Le jeu 24/10/2002 à 14:19, Dustin Navea a écrit :
[Snip]
Thats not what I'm saying, what I'm saying is this: wine gets started by an initscript, so that you can run a .exe file by directly double-clicking on it.
No need to setup a initscript for that, or have Wine run as a special user. With the binfmt module properly setup, if your PE file is x, then you can run it as any other ELF or script. Or, with Konqueror/Nautilus, link .exe files to Wine. No need for a special account.
The need for a special account can come if you want to have a shared fake (or real) Windows installation across all users on the system. And even then, it's only because some applications will want write access to system dirs. If all applications behaved properly (ie, not in a Win9x "I can do whatever I want in c:\windows" fashion), then it'd be even simpler to do, and Wine can probably already cope with that.
User Speeddy double-clicks winword.exe, creates a .doc file adds a few lines and saves it. When it gets saves, it gets saves to the *nix fs with owner and group wine. Say later on he wants to try out kword. So he goes to open it in kword, but since he isnt user wine or part of group wine, he gets access denied. So he goes and changes the owner/group to speeddy/speeddy, oepns the file in kword, adds a few more lines, and saves it. Then he decides he doesnt like kword and goes to run it in ms word again. Access denied again because it isnt owned by user/group wine, it is owned by user/group speeddy. So he has to go redo the owner/group again. That is too much of a hassle.
Small question: how the wine user could get write access to $HOME? (your proposition below is not a good idea IMHO)
Wine could be an almost all-powerful account. Where root is god, wine could be king. root can rwx anything, wine can rw anything...
Not sure at all it's a good idea. Expecially the rw thing, for which you'll need kernel support (which I don't think would be integrated in the official one).
I know the above example is not very common, but it can happen if we have wine running in it's own account, unless the wine account is setup as explained in the end of above paragraph.
I think what the discussion diverged to is how to setup (securely) Wine so that it's easy to install system-wide (accessible to all users) a program/driver.
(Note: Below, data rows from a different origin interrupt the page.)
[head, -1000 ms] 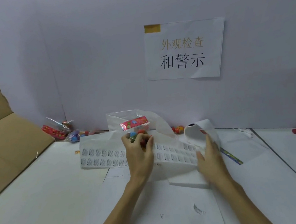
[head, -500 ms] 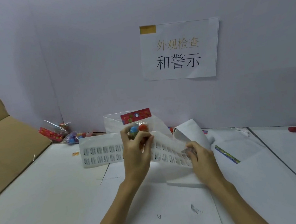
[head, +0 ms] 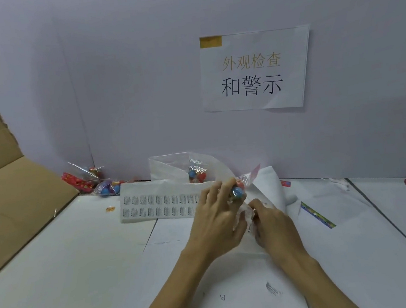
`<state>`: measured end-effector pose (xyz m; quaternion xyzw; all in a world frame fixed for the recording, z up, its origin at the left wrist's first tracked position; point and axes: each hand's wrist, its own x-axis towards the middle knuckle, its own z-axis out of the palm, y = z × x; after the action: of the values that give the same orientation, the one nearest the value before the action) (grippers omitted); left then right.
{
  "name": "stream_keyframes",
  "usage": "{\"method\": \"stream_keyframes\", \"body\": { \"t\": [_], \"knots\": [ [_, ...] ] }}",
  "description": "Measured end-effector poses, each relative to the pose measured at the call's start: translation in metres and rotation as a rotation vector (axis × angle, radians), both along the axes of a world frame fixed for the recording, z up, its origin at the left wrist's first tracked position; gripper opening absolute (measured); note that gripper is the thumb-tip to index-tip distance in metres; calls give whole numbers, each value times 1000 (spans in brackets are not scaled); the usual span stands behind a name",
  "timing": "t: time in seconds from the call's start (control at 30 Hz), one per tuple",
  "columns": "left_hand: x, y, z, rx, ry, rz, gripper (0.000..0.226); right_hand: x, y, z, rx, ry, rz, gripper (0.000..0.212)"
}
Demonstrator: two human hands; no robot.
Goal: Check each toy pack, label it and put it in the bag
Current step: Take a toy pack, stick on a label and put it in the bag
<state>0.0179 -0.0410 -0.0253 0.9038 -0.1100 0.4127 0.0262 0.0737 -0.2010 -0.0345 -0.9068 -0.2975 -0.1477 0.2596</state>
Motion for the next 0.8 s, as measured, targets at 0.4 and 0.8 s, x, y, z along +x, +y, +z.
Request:
{"method": "stream_keyframes", "body": {
  "t": [0.4, 0.8],
  "knots": [
    [0, 24, 5, -1, 13, 155, 23, 5, -3, 1, 107, 18, -36, 24],
    [-7, 45, 10, 39, 36, 89, 29, 7, -6, 1, 158, 52, 72, 6]
  ]
}}
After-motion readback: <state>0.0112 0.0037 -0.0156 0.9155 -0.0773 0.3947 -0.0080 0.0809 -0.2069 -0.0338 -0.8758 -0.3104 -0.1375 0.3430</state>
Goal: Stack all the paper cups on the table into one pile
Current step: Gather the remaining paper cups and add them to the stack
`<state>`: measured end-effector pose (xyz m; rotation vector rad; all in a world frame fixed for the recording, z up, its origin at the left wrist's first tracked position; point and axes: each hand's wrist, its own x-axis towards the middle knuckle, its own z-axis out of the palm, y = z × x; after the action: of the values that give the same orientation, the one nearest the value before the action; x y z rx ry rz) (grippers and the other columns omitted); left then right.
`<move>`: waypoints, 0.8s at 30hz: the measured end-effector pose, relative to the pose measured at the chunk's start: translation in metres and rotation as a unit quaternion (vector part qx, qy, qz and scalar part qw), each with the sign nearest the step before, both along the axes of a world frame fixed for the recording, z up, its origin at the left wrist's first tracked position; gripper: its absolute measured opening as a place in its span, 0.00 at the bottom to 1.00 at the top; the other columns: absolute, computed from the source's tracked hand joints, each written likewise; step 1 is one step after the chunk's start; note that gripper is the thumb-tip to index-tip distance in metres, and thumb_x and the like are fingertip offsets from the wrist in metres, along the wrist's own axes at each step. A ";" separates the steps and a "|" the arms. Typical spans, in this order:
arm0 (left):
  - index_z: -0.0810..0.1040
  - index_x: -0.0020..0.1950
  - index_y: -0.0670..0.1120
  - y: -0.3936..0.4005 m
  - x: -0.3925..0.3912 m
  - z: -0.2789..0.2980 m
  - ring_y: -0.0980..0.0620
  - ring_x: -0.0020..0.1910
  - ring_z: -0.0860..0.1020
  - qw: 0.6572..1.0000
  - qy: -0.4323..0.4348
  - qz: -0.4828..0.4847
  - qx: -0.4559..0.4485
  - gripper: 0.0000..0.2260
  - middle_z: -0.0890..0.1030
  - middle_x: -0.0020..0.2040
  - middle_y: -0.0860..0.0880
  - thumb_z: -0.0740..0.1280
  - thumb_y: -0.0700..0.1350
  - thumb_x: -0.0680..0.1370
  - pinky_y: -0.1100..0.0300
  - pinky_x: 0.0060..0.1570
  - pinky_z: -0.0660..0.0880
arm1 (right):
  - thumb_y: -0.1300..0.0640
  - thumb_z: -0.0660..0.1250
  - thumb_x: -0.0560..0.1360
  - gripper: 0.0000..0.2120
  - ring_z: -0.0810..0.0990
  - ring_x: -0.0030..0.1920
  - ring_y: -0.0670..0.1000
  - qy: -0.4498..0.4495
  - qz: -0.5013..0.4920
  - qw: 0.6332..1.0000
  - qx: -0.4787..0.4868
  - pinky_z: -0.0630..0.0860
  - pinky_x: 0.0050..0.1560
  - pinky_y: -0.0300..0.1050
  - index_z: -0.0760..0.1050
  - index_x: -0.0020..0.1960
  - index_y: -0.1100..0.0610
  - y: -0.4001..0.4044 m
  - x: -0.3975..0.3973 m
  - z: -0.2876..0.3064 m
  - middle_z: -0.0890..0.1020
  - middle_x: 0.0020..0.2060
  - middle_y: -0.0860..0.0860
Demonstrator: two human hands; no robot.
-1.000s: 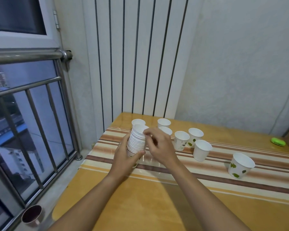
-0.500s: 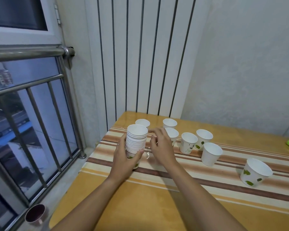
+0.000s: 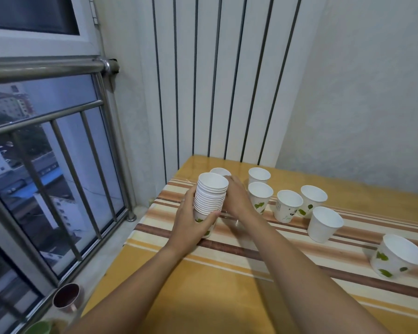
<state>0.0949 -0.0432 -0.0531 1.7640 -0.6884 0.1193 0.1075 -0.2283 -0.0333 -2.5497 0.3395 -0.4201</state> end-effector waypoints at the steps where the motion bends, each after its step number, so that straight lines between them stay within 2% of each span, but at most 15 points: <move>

The easy solution would be to setup a wine-user user, put the fake_windows in /usr/local/fake_windows, have all files rw-rw-r-- (x for .exe if using binfmt), and have wine-user owner on all those files.You install/remove software using only that user (since he only has write access). That way, it looks a lot like in most computer labs where the user cannot (or should not) access the system/apps, but is free in his own account.
Also, remember that a lot of Windows apps have difficulties coping with multiple users (think permissions), and even more with multiple simultaneous uses, although things like TerminalServer helps on that front to keep developers in check.
-Dustin
P.S. have I confused everyone enough yet? ;-P
No me (yet :)
Back to the services part, I agree with Alexandre: do we have something needing services now, and is it worth it to support all of it.